3. BitstreamEncoder: mapping arbitrary ranges¶
Physical quantities (membrane voltages, synaptic currents) live on [x_min,
x_max], not [0, 1]. BitstreamEncoder applies the linear map
p = (x − x_min)/(x_max − x_min) before encoding.
from sc_neurocore import BitstreamEncoder, bitstream_to_probability
enc = BitstreamEncoder(x_min=0.0, x_max=5.0, length=2048, mode="bernoulli", seed=7)
x = 3.5
bs = enc.encode(x) # p = 3.5/5 = 0.7
x_hat = enc.decode(bs) # inverse map
print(f"original={x}, recovered={x_hat:.4f}")
enc_s = BitstreamEncoder(x_min=0.0, x_max=5.0, length=2048, mode="sobol", seed=7)
x_hat_s = enc_s.decode(enc_s.encode(x))
print(f"Sobol recovered={x_hat_s:.4f}")
4. Bitstream arithmetic¶
Multiplication via AND¶
For two independent bitstreams a ~ Bernoulli(p) and b ~ Bernoulli(q):
P(aᵢ AND bᵢ = 1) = P(aᵢ = 1) · P(bᵢ = 1) = pq
Independence is critical — correlated streams violate this identity.
p, q = 0.6, 0.8
L = 4096
a = generate_bernoulli_bitstream(p, L)
b = generate_bernoulli_bitstream(q, L)
product = np.bitwise_and(a, b)
print(f"p·q = {p*q:.2f}, AND estimate = {bitstream_to_probability(product):.4f}")
Addition via OR (saturating)¶
OR implements clamped addition. For independent streams:
P(aᵢ OR bᵢ = 1) = p + q − pq
This is not p + q. OR saturates at 1 and is exact only when pq ≈ 0. For small operands (common in neural spike trains), the approximation p + q − pq ≈ p + q holds.
p, q = 0.1, 0.15
a = generate_bernoulli_bitstream(p, L)
b = generate_bernoulli_bitstream(q, L)
or_result = np.bitwise_or(a, b)
expected = p + q - p * q
print(f"p+q-pq = {expected:.4f}, OR estimate = {bitstream_to_probability(or_result):.4f}")
5. Variance analysis¶
The estimator p̂ = (1/L) Σ bᵢ is unbiased with variance:
σ² = p(1 − p) / L
This is the Bernoulli sampling variance. The maximum σ² occurs at p = 0.5 (worst case: σ² = 1/(4L)). Doubling precision (halving σ) requires 4× the bitstream length.
p = 0.5
trials = 1000
for L in [64, 256, 1024, 4096]:
estimates = [
bitstream_to_probability(generate_bernoulli_bitstream(p, L))
for _ in range(trials)
]
empirical_var = np.var(estimates)
theory_var = p * (1 - p) / L
print(f"L={L:5d} σ²_theory={theory_var:.6f} σ²_empirical={empirical_var:.6f}")
Expected output confirms 1/L scaling:
L= 64 σ²_theory=0.003906 σ²_empirical=0.003900
L= 256 σ²_theory=0.000977 σ²_empirical=0.000980
L= 1024 σ²_theory=0.000244 σ²_empirical=0.000242
L= 4096 σ²_theory=0.000061 σ²_empirical=0.000061
Sobol sequences break the 1/√L barrier.
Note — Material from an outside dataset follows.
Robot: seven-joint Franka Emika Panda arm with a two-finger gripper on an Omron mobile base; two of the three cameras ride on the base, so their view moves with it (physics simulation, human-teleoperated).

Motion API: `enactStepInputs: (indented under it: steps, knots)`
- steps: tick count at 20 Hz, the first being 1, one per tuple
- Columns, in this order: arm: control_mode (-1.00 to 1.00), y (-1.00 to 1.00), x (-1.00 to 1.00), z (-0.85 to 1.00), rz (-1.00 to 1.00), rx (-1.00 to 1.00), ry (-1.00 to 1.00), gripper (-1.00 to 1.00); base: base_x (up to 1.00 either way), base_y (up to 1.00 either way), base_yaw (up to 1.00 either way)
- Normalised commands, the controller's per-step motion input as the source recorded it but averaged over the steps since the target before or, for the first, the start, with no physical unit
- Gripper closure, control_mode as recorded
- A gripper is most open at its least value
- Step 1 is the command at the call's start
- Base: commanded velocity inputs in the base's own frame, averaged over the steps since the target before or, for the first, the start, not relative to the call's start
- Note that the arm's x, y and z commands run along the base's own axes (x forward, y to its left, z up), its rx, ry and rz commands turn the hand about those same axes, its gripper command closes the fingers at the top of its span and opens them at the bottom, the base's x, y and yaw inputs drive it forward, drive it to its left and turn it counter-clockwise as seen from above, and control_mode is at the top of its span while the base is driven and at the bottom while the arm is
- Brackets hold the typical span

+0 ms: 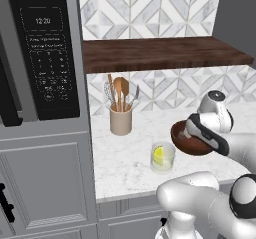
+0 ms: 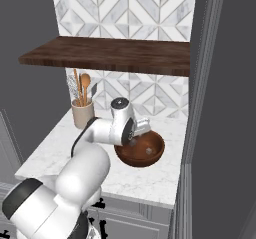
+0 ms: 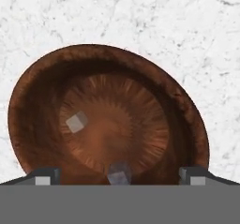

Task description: Grab a lemon wedge from the fridge and one ice cube from the ice bowl, and put them in the glass of lemonade.

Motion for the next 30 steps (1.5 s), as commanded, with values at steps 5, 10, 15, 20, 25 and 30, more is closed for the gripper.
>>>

Their effective variance scales closer to 1/L², though the exact rate depends on the integrand's smoothness:
for L in [64, 256, 1024, 4096]:
estimates = [
bitstream_to_probability(generate_sobol_bitstream(p, L, seed=s))
for s in range(trials)
]
empirical_var = np.var(estimates)
theory_var = p * (1 - p) / L
print(f"L={L:5d} σ²_bernoulli_theory={theory_var:.6f} σ²_sobol={empirical_var:.8f}")
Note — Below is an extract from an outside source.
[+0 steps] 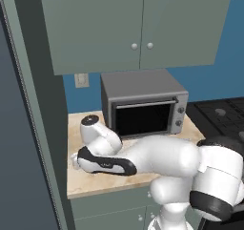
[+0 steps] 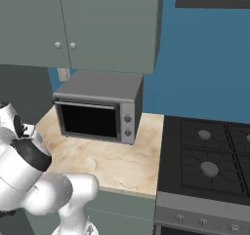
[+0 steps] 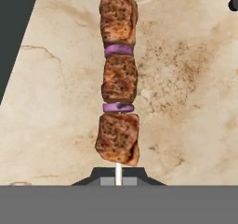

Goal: Store the kebab skewer in the freezer for long-term storage. Close the freezer door after placing the cooked food.

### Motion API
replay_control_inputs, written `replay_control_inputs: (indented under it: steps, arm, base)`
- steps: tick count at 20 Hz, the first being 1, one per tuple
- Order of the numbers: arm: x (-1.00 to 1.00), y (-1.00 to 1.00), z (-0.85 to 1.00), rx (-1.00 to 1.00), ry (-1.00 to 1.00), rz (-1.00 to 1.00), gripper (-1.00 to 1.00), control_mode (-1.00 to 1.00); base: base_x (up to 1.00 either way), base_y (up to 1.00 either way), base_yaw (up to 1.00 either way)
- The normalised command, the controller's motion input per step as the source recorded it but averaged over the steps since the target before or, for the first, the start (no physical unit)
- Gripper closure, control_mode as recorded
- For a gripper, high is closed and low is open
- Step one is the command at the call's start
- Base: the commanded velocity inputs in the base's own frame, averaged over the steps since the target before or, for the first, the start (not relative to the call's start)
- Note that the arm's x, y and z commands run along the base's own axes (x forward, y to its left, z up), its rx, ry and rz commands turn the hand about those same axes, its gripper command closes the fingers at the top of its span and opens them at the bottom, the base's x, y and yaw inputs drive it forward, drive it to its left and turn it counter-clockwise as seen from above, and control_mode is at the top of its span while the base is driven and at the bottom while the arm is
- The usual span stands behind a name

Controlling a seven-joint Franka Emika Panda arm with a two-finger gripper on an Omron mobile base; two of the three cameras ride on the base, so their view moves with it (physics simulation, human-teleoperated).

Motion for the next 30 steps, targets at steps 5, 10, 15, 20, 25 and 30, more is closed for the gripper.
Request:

6. Multiplication error propagation¶
When multiplying two bitstreams encoding p and q, the output encodes pq with combined variance. For independent Bernoulli streams:
Var(p̂q̂) ≈ q²·Var(p̂) + p²·Var(q̂) = (p²q(1−q) + q²p(1−p)) / L
p, q = 0.6, 0.8
L = 2048
trials = 2000
products = []
for _ in range(trials):
a = generate_bernoulli_bitstream(p, L)
b = generate_bernoulli_bitstream(q, L)
products.append(bitstream_to_probability(np.bitwise_and(a, b)))
empirical_var = np.var(products)
# delta method: Var(pq) ≈ q²σ²_p + p²σ²_q
theory_var = (q**2 * p * (1 - p) + p**2 * q * (1 - q)) / L
print(f"Var(AND) theory={theory_var:.7f}, empirical={empirical_var:.7f}")
What you learned¶
- SC encodes values as bit probabilities; decoding is a sample mean.
- Bernoulli encoding: σ² = p(1−p)/L. Sobol encoding converges faster.
- AND gate = multiplication (requires independent streams).
- OR gate = saturating addition: p + q − pq, not p + q.
- Precision costs are quadratic: halving error requires 4× stream length.
BitstreamEncoderhandles the [x_min, x_max] ↔ [0, 1] mapping.- All code above runs with
pip install sc-neurocore— no Rust engine, no hardware dependencies.